Go through the data and copy each line where the string "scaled" appears.

────────────────

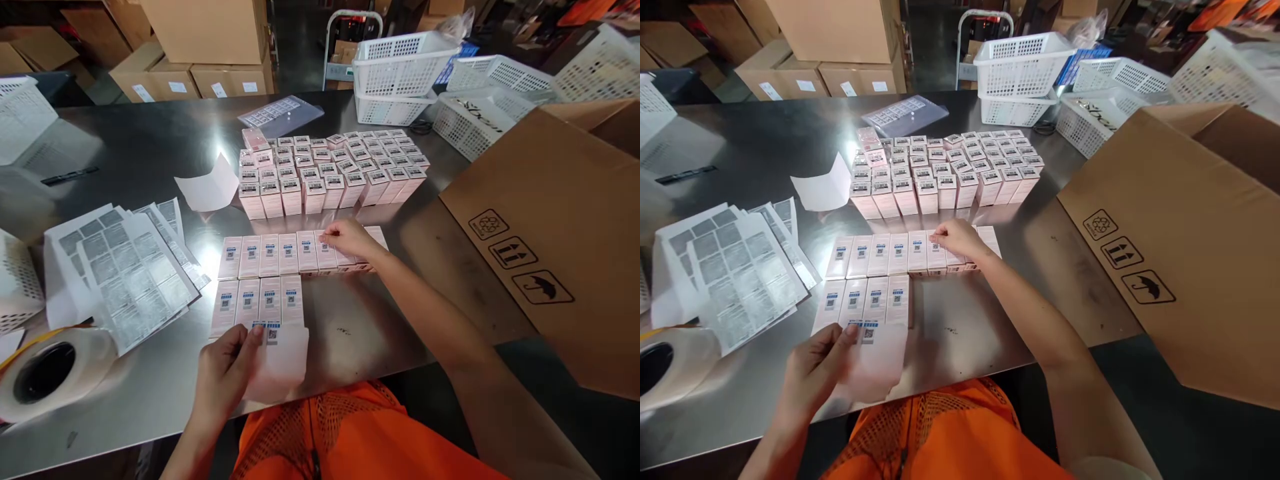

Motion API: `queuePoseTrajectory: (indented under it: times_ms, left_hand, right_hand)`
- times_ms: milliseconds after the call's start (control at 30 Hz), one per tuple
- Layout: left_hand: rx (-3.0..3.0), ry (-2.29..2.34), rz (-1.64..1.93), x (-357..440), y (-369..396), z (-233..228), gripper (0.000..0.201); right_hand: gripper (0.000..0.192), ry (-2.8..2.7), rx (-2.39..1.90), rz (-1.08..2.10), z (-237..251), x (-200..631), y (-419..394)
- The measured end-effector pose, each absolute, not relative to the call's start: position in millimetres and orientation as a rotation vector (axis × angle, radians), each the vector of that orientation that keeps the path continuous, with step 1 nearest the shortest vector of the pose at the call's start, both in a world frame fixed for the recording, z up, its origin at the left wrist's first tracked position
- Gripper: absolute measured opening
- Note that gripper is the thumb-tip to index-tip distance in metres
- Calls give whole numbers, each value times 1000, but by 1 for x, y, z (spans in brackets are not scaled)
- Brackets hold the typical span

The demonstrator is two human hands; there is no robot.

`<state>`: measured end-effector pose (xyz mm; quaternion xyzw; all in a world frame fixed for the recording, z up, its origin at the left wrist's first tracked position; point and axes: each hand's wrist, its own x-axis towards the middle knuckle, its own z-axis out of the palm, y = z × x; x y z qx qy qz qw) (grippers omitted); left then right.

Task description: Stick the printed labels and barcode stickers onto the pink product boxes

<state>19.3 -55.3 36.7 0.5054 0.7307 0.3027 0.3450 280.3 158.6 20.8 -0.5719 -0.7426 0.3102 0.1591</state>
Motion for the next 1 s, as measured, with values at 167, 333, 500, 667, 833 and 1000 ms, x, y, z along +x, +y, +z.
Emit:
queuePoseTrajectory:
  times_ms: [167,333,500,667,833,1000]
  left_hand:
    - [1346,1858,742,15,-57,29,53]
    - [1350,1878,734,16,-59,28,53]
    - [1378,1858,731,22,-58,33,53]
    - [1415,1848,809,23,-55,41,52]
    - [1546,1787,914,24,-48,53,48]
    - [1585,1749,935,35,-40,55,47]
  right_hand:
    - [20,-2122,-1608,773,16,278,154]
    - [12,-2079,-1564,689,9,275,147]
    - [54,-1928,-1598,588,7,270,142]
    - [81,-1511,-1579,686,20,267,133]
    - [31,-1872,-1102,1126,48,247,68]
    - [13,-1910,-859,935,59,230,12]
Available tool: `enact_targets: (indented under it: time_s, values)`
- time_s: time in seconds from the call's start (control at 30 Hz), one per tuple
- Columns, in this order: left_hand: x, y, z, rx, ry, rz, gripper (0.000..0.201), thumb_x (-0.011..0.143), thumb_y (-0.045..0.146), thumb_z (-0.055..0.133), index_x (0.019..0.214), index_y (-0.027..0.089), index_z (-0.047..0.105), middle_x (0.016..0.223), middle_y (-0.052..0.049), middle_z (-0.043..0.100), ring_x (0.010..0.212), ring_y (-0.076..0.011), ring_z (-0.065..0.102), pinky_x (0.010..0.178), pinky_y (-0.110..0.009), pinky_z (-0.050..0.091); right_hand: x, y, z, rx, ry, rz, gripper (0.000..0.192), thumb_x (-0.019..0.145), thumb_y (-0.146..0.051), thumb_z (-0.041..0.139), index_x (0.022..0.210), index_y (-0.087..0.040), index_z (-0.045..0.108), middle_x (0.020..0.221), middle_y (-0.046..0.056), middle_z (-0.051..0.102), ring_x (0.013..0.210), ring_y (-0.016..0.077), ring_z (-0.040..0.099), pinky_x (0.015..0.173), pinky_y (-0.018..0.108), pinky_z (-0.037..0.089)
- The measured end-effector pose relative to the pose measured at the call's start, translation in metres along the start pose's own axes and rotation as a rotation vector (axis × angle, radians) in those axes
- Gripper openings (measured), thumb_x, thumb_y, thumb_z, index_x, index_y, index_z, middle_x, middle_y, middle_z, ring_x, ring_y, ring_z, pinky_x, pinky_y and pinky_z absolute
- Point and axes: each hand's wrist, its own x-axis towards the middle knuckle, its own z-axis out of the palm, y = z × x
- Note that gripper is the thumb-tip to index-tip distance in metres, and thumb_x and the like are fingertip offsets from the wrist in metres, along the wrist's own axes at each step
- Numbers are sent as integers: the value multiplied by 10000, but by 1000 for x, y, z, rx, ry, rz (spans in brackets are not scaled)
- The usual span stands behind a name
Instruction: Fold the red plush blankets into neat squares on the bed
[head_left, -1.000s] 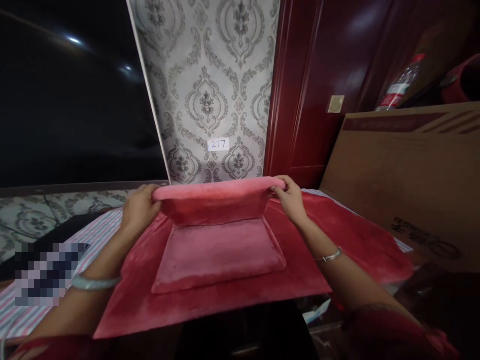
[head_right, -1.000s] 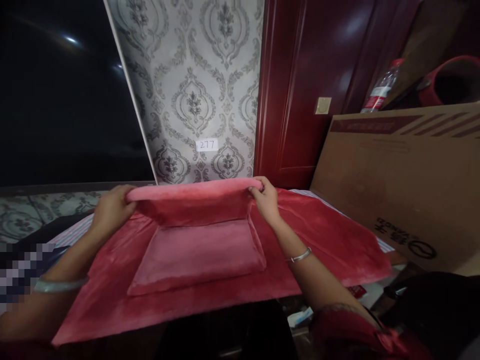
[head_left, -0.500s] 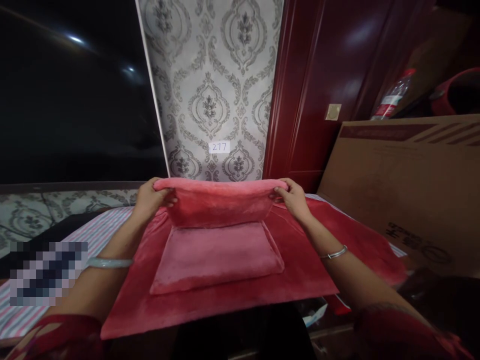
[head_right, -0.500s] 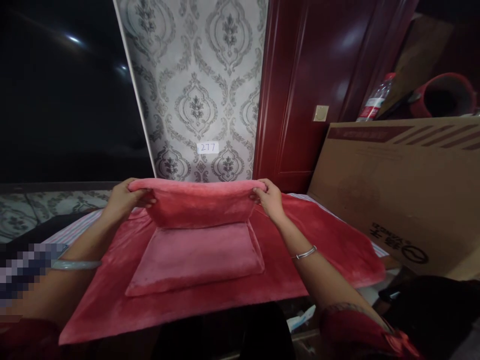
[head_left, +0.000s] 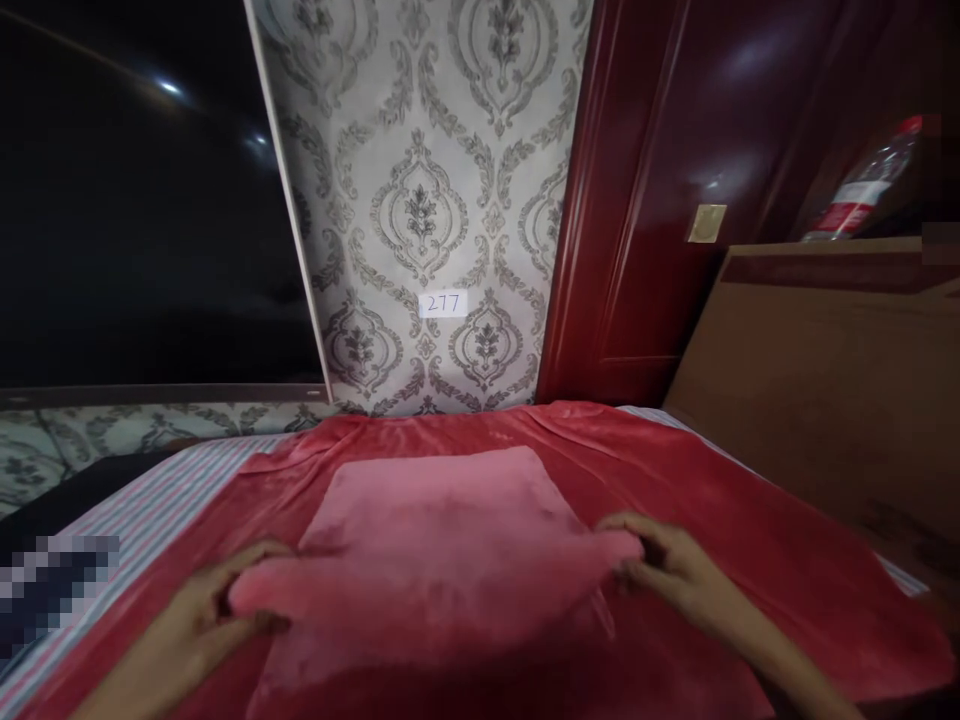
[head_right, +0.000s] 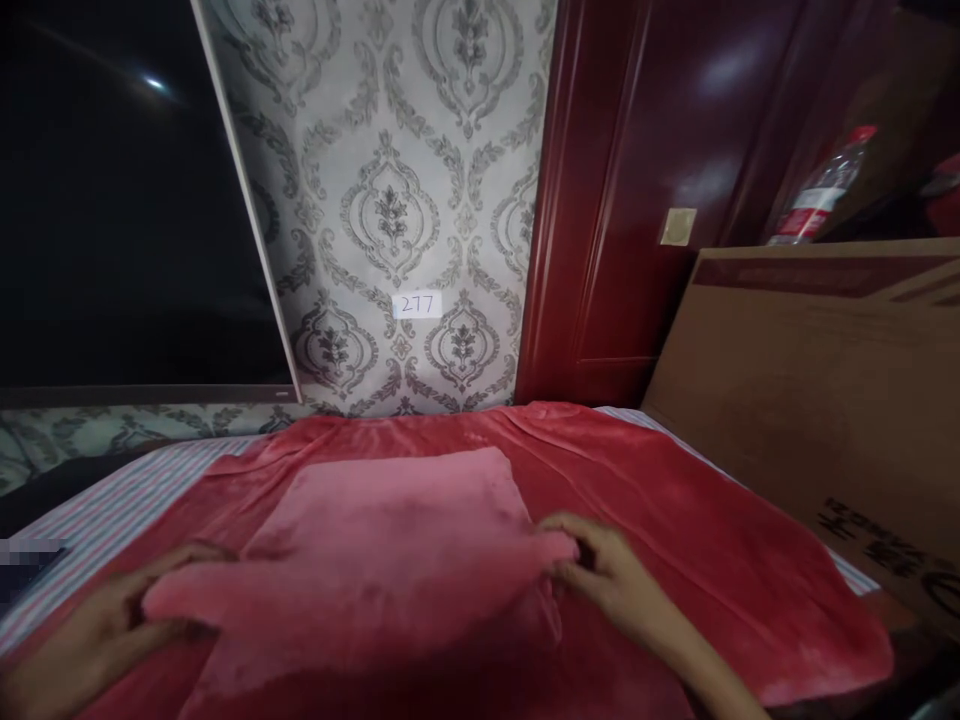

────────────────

**Your response**
- Calls give whole numbers, each value times 1000, but by 1 for x, y, z (spans in brackets are not scaled)
- Numbers are sent as integers: the value multiplied by 10000, but by 1000 for x, y, z, rx, ry, rz (spans in brackets are not scaled)

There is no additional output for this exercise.